» **EXERCISE PROMPT**
The answer must reproduce exactly the lines from the one with "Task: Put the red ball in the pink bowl" through the end of the material, and it must contain no pictures.

*** Begin section ***

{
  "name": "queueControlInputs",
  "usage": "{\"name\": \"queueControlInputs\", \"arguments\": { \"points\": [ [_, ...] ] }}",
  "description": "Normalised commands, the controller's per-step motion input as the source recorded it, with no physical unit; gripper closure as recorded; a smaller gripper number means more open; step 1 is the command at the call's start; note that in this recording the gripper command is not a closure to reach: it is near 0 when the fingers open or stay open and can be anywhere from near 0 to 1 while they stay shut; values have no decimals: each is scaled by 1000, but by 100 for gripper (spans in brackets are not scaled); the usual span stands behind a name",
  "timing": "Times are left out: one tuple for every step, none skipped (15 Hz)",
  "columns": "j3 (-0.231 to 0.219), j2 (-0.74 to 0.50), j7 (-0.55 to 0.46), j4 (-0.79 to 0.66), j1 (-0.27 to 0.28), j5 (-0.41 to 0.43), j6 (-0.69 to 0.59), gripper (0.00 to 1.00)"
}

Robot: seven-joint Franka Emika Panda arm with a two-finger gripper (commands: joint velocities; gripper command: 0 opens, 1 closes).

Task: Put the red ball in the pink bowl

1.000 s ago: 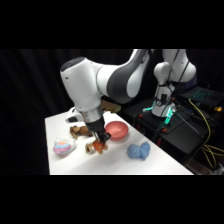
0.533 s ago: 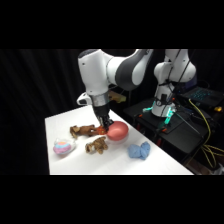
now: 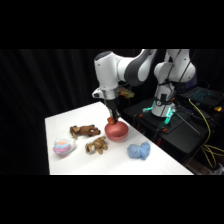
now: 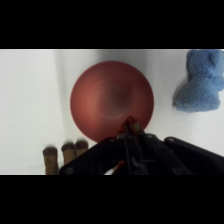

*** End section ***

» **RESPONSE FOR THIS EXERCISE**
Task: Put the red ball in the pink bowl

1.000 s ago: 
0.533 s ago: 
now: 
now: 

No more is needed for this exercise.